▸ YOUR GOAL: Output, word for word and without pictures, the lines from the one containing "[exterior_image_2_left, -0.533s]" through the final line of the listing below.

◇ ◇ ◇

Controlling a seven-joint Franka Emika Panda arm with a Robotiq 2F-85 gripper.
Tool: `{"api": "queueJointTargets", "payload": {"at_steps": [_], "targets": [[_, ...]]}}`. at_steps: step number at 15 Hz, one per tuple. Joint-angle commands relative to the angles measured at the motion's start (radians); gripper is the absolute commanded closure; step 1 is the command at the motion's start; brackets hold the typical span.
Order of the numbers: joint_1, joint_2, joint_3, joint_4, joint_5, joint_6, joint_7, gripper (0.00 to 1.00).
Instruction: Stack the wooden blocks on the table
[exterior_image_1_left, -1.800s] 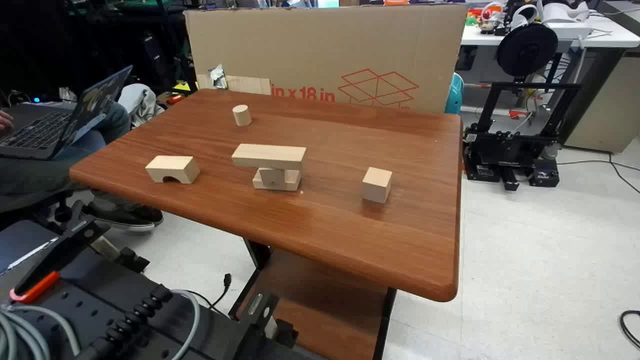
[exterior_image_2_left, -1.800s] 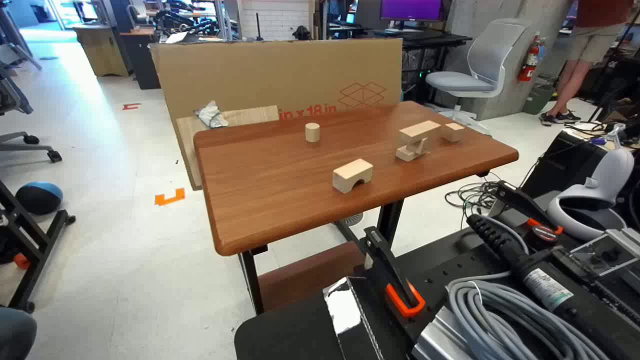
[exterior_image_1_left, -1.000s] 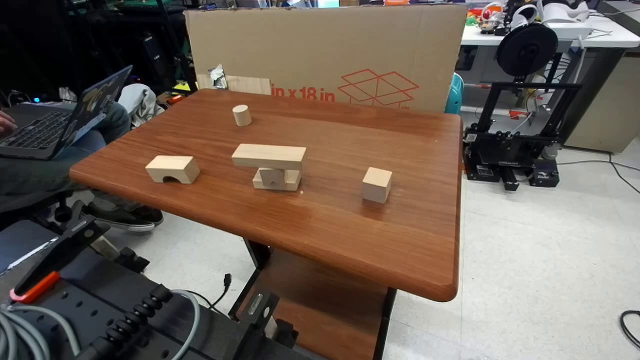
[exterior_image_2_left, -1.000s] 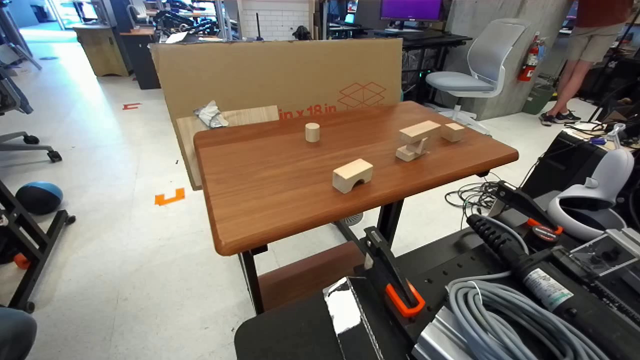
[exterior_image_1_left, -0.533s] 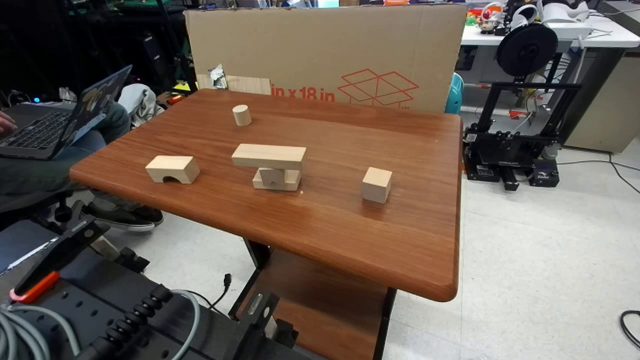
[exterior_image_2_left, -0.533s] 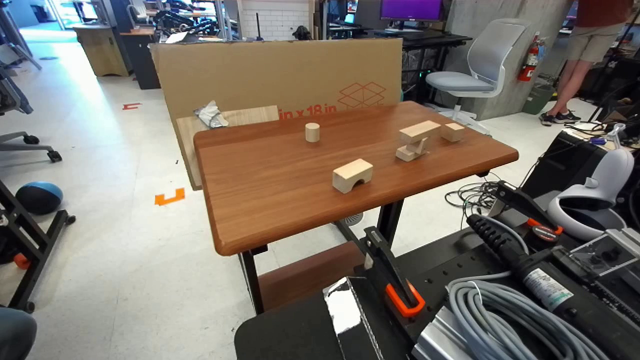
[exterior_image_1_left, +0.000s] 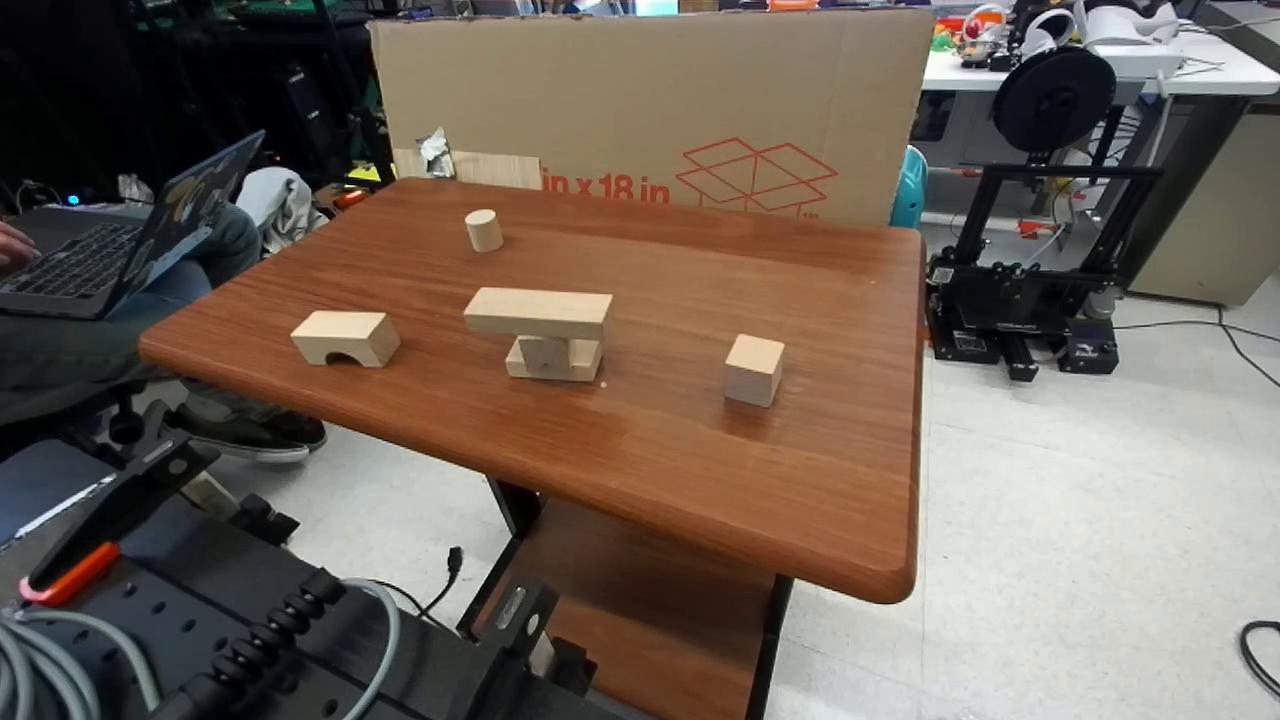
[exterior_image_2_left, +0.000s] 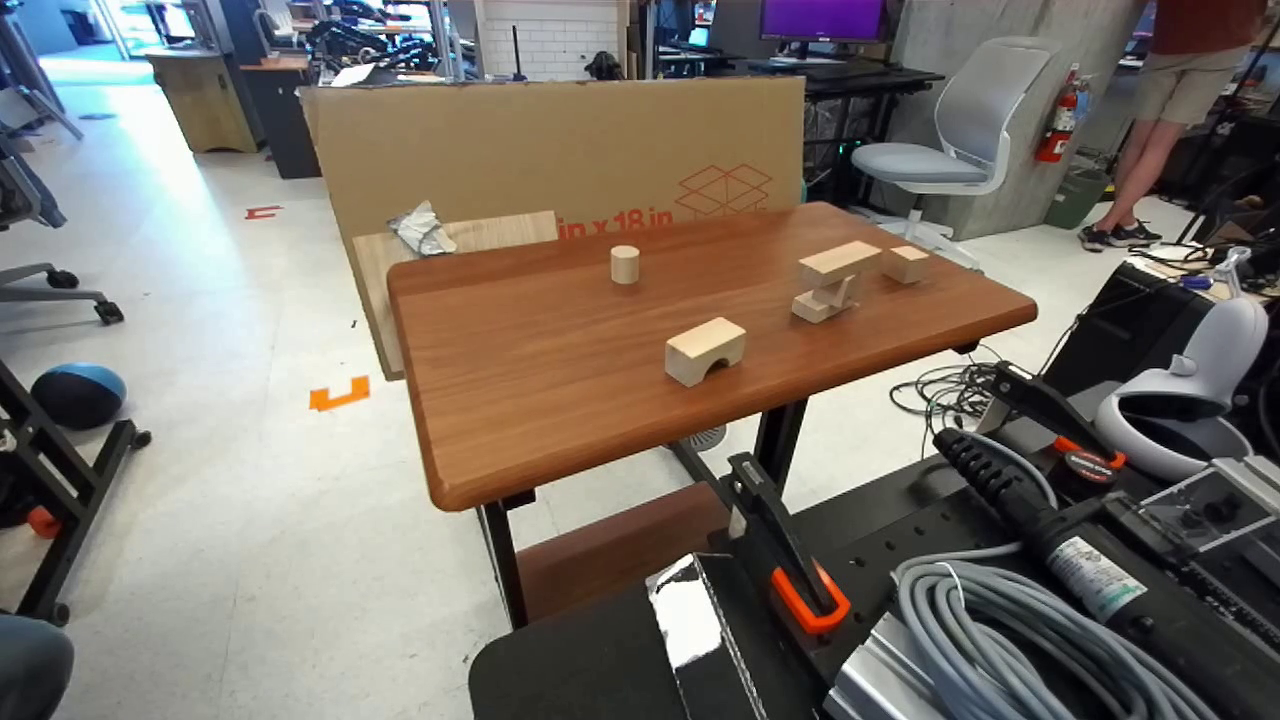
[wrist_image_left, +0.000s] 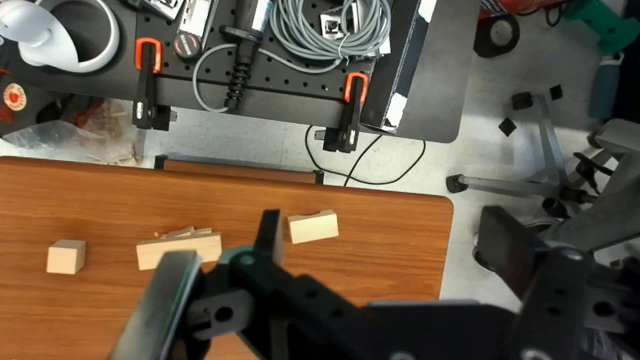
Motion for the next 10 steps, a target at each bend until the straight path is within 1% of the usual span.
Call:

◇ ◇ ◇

▸ SOLUTION:
[exterior_image_2_left, -0.533s] 
[exterior_image_1_left, +0.000s] 
[exterior_image_2_left, +0.000s] 
[wrist_image_left, +0.000s] 
Motion for the next 10 steps, a target at each bend until the straight path is within 1% of the usual span.
Call:

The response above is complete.